→ WHAT TO PRODUCE
Look through the listing below and write out exactly the lines from the line with "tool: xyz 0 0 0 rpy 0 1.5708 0" to the line with "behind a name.", both included, and no others.
=== Section Start ===
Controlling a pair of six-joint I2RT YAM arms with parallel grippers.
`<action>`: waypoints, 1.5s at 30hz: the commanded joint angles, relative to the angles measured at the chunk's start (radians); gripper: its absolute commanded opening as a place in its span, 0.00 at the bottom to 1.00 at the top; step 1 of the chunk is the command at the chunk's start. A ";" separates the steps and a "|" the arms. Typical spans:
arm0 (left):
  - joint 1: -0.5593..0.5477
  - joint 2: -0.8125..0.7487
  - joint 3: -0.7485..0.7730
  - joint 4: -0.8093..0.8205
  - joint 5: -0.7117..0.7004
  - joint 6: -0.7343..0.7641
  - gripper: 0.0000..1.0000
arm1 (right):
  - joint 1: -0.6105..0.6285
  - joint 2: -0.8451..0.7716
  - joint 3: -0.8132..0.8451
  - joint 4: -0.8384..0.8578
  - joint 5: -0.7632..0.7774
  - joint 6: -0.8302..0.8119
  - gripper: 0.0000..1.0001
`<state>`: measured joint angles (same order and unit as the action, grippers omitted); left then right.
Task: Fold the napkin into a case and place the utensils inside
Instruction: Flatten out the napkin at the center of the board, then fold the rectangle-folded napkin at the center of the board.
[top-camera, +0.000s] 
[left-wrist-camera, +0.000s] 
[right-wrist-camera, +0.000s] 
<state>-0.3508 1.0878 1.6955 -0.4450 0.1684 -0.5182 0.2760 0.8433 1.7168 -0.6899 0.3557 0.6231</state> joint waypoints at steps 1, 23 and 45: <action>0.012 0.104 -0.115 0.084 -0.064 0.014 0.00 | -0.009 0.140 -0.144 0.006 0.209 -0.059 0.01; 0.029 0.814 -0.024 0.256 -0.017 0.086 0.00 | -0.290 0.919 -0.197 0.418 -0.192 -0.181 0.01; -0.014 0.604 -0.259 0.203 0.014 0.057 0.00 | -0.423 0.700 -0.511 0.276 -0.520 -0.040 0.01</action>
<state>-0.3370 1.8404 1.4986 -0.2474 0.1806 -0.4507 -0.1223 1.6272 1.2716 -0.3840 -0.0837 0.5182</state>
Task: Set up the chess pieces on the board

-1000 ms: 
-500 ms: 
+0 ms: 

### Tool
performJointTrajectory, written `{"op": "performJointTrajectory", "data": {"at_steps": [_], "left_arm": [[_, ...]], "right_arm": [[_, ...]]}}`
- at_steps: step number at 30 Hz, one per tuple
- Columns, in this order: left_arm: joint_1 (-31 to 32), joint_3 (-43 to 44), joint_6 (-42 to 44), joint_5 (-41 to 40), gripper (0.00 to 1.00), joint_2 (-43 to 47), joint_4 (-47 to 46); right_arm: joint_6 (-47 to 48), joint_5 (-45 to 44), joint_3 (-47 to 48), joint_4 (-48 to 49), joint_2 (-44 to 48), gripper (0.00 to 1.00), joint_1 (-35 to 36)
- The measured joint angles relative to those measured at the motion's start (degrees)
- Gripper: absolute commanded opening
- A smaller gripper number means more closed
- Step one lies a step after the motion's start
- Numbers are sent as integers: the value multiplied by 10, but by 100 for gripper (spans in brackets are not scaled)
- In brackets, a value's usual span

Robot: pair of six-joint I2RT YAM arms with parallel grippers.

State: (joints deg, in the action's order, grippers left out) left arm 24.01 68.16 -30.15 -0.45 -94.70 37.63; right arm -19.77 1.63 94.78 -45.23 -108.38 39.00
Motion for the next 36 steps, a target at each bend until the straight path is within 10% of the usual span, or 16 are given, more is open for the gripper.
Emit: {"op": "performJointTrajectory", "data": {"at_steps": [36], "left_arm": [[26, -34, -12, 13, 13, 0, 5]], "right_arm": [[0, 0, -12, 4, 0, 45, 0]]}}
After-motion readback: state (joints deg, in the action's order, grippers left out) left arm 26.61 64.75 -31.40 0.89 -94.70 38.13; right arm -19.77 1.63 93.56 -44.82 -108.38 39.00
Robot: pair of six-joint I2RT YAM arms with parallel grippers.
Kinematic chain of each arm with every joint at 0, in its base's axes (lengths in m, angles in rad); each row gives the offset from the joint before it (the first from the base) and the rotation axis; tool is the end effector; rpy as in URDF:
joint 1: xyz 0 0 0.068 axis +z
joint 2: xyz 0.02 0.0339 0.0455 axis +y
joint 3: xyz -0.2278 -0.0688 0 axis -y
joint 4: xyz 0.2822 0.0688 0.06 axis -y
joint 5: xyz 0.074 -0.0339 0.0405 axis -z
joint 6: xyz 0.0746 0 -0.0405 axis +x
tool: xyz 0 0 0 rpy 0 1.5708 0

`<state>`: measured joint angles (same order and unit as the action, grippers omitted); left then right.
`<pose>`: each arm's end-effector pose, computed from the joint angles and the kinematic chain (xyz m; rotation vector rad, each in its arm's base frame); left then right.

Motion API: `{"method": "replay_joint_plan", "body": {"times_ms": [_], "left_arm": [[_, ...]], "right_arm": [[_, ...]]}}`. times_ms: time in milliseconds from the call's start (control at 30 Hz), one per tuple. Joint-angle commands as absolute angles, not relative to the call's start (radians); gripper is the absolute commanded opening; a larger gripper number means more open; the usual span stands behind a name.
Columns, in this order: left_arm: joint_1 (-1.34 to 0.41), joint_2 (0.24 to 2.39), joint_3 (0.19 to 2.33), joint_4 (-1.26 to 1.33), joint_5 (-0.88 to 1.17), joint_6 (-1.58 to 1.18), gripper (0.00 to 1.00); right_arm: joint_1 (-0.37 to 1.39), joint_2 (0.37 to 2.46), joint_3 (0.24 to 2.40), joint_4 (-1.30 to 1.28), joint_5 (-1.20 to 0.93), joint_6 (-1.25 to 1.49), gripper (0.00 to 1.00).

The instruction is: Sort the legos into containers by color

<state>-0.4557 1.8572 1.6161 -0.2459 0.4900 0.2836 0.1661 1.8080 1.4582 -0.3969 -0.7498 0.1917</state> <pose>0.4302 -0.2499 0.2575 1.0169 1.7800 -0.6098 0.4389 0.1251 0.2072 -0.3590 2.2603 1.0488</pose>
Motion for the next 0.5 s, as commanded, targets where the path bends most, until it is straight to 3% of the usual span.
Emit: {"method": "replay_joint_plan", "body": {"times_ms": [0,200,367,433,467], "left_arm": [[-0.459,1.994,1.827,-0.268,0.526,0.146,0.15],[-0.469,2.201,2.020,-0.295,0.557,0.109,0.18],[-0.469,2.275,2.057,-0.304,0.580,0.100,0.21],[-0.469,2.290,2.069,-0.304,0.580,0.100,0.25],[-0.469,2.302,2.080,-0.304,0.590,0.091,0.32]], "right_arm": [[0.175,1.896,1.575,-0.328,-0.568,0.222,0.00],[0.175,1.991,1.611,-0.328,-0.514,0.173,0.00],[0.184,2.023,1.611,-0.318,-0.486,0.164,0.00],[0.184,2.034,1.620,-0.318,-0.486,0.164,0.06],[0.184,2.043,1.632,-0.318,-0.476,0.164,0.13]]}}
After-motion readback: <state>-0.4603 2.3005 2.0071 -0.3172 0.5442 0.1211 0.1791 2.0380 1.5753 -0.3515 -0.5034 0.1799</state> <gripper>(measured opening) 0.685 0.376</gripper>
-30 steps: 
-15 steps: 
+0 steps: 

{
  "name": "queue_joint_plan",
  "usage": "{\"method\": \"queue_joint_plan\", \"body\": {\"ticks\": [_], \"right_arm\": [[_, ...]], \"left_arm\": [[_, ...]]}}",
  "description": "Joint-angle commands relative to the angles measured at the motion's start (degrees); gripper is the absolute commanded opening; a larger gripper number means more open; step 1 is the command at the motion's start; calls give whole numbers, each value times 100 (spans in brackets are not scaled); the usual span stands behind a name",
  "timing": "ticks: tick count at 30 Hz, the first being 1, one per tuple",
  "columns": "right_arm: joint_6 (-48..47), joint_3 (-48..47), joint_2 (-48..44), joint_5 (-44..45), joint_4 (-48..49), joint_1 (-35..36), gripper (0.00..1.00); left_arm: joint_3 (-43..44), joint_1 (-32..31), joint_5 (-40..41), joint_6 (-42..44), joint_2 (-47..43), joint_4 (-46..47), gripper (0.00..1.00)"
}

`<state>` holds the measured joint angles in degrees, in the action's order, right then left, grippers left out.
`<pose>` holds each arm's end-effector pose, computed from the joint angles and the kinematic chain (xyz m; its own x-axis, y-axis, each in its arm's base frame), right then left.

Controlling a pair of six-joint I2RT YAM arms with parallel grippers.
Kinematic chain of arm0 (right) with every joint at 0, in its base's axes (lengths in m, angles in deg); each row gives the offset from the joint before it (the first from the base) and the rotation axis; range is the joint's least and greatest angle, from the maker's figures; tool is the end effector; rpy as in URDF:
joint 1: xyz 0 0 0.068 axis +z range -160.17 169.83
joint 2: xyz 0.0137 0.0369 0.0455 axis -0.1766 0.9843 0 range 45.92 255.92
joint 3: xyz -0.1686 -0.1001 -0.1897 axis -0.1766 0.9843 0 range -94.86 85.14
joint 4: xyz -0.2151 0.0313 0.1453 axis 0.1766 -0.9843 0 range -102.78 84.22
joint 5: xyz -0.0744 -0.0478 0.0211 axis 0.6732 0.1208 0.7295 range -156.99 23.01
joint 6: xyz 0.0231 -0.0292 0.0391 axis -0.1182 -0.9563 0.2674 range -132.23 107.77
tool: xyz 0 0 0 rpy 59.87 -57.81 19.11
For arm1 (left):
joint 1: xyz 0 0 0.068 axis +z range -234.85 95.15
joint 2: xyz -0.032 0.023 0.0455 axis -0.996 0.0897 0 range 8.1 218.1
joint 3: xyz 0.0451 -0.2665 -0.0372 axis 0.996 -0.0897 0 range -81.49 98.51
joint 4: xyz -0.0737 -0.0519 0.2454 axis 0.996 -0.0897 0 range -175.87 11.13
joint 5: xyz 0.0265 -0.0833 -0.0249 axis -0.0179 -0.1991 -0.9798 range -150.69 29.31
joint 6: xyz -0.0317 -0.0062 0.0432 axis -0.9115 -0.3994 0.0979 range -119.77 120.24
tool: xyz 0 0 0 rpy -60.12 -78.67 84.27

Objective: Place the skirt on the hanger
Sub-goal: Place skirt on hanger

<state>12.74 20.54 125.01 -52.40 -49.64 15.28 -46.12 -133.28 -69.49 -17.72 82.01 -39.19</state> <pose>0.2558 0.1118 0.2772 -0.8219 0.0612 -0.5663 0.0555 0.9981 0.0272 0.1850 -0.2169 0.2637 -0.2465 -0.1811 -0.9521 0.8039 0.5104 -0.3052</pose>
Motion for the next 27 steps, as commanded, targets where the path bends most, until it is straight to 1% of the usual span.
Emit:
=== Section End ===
→ ANSWER SECTION
tool: xyz 0 0 0 rpy 0 1.5708 0

`<state>`: measured joint angles (same order and unit as the action, grippers omitted); left then right.
`<pose>`: each arm's end-effector pose, computed from the joint angles and the kinematic chain (xyz m; rotation vector rad, each in its arm's base frame); left then right.

Motion API: `{"method": "replay_joint_plan", "body": {"times_ms": [_], "left_arm": [[_, ...]], "right_arm": [[_, ...]]}}`. times_ms: time in milliseconds from the call's start (control at 30 Hz), one per tuple. Joint-angle commands as absolute angles, not relative to the call's start (radians); gripper is the absolute commanded opening; a larger gripper number means more open; the usual span stands behind a name.

This output contains the complete answer.